BEGIN

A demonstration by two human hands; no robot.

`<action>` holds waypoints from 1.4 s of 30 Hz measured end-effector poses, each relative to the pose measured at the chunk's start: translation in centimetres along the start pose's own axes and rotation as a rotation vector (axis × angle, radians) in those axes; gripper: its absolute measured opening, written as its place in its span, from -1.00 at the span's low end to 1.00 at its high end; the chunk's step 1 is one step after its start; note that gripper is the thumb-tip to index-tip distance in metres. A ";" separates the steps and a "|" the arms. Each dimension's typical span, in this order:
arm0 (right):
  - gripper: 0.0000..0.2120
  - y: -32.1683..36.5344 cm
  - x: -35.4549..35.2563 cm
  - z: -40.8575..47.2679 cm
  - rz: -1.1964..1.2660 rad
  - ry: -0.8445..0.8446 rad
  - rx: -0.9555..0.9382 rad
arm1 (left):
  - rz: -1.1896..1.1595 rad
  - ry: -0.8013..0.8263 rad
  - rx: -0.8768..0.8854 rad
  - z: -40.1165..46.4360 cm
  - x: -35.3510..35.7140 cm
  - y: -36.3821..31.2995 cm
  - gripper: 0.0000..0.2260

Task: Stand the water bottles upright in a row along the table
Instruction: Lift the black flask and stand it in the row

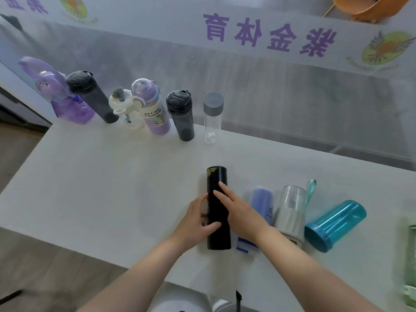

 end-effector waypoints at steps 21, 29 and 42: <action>-0.13 2.1 -3.6 -2.7 0.115 -0.242 -0.212 | -0.689 0.090 -0.223 -1.6 -0.2 -3.9 -0.49; -0.33 2.2 -5.7 -2.9 0.188 -0.344 -0.185 | -0.458 0.057 -0.211 -1.1 -1.4 -4.5 -0.59; -0.37 -0.5 -7.8 -0.6 0.566 -0.538 0.123 | -0.083 0.063 -0.063 0.3 -2.9 -5.6 -0.66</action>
Point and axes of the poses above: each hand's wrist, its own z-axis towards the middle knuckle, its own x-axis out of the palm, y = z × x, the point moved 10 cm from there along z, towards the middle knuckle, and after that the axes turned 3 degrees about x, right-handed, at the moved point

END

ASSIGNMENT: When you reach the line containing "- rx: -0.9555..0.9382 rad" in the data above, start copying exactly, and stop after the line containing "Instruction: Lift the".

OUTPUT:
  - rx: -0.9555..0.9382 rad
arm1 (left):
  - rz: -1.1896..1.1595 rad
  - ry: -0.8013..0.8263 rad
  - rx: -0.8768..0.8854 rad
  - z: -40.1165..46.4360 cm
  - x: -35.3510..35.7140 cm
  - y: -36.3821..31.2995 cm
  - gripper: 0.0000..0.2260

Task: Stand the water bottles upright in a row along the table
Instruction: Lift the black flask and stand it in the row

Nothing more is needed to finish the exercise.